**The task:** Write out again, please, the records below from the first line to the line holding "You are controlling", inclusive, and nothing else.

**Exercise materials:**
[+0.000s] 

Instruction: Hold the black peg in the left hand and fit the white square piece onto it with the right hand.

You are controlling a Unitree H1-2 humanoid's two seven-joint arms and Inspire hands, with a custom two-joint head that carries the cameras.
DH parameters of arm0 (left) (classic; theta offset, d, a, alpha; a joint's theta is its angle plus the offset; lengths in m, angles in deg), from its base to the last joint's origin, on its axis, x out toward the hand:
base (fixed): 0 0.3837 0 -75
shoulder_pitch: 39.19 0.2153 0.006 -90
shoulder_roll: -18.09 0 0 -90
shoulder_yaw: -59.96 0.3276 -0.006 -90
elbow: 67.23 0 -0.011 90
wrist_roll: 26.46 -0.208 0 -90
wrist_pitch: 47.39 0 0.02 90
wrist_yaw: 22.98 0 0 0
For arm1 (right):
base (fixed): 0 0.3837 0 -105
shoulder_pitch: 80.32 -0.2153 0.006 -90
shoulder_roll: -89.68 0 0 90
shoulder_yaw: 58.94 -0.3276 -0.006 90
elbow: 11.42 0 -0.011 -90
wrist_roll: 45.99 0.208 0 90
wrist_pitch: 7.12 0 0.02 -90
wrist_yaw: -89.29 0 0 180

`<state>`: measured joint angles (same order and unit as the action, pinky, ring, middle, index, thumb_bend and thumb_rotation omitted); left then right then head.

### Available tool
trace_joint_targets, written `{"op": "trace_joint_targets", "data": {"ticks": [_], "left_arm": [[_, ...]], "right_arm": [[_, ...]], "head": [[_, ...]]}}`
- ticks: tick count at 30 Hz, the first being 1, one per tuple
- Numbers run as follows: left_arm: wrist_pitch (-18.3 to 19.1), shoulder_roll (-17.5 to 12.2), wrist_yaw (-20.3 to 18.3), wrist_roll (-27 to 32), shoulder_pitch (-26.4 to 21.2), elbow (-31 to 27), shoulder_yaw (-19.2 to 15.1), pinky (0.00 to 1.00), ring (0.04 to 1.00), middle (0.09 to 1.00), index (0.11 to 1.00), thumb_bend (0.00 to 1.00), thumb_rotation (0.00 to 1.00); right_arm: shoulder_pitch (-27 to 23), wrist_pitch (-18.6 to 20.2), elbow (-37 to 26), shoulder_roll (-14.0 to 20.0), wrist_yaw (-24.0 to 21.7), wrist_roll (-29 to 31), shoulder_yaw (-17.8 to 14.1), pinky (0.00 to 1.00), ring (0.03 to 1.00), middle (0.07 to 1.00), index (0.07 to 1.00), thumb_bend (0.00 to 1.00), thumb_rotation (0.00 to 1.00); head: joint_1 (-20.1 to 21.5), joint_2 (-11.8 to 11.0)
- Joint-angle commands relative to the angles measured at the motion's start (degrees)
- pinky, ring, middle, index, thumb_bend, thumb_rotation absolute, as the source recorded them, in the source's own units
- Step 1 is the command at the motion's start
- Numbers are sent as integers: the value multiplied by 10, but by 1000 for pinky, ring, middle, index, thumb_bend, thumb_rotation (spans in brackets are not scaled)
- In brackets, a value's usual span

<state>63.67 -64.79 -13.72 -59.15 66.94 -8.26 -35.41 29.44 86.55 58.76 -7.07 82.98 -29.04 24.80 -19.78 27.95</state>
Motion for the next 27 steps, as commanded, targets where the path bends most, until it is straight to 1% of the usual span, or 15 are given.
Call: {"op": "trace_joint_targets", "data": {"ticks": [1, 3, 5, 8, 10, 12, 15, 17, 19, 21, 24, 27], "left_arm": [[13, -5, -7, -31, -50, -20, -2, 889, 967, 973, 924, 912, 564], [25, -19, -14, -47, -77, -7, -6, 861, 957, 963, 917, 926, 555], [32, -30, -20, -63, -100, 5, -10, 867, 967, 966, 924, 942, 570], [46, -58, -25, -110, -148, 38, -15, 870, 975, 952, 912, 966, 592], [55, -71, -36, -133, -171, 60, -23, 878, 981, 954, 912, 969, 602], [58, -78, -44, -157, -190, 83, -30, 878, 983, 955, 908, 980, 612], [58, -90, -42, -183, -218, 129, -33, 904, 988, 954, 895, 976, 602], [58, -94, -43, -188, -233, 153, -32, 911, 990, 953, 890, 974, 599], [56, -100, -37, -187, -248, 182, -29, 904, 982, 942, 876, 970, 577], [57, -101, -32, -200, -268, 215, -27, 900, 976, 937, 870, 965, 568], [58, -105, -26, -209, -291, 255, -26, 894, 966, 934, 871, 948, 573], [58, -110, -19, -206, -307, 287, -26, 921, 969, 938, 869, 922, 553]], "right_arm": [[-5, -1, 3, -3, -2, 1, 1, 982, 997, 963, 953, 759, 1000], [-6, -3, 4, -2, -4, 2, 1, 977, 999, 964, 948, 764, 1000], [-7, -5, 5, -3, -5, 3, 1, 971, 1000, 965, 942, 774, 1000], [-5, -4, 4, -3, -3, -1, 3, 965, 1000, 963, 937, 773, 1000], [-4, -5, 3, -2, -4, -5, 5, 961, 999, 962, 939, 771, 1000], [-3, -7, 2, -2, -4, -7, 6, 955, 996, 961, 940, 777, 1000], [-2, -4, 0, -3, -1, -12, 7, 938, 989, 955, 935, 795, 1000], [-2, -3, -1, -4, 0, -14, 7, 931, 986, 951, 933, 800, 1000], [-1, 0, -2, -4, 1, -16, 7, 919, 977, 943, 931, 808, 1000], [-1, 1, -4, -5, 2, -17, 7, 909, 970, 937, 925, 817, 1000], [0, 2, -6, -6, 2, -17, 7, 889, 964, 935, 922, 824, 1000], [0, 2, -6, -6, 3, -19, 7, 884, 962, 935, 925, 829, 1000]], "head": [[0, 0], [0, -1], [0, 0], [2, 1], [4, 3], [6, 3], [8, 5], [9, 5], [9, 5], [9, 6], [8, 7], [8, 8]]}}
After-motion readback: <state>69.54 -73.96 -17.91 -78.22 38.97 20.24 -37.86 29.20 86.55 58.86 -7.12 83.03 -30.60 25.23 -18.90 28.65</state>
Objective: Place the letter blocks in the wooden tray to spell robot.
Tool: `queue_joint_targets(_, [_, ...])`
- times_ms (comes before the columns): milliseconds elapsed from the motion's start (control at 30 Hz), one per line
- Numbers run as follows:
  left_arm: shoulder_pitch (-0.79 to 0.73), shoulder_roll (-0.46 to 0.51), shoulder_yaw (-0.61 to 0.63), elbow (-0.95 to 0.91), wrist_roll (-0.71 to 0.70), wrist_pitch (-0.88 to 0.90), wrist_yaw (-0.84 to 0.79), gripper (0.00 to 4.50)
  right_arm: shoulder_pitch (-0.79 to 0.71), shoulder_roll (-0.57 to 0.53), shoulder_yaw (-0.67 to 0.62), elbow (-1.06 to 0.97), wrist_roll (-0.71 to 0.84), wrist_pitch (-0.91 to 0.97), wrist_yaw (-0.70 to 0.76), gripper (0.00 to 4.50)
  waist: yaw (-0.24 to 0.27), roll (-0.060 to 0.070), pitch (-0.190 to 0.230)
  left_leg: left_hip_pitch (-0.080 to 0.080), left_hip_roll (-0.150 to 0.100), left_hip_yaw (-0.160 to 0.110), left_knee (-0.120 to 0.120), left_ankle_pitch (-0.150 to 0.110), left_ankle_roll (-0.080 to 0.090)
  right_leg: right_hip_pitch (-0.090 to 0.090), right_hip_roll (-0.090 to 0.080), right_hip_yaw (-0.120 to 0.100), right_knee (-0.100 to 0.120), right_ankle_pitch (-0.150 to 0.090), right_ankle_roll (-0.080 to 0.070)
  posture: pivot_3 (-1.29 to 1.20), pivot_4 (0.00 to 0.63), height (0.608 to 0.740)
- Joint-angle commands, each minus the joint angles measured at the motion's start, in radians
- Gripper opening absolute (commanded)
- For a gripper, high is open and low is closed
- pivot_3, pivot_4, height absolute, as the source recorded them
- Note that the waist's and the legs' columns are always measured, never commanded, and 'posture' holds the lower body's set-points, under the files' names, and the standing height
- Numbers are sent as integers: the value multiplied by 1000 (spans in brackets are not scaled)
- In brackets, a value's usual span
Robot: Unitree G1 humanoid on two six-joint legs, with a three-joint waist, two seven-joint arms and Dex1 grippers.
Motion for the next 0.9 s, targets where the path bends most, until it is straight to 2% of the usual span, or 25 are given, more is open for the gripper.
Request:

**Task response:**
[+0.000s] 

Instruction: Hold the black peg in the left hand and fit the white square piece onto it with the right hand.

You are controlling a Unitree H1-2 humanoid's two seven-joint arms and Inspire hands, with a custom two-joint head that carries the cameras.

No further response is needed.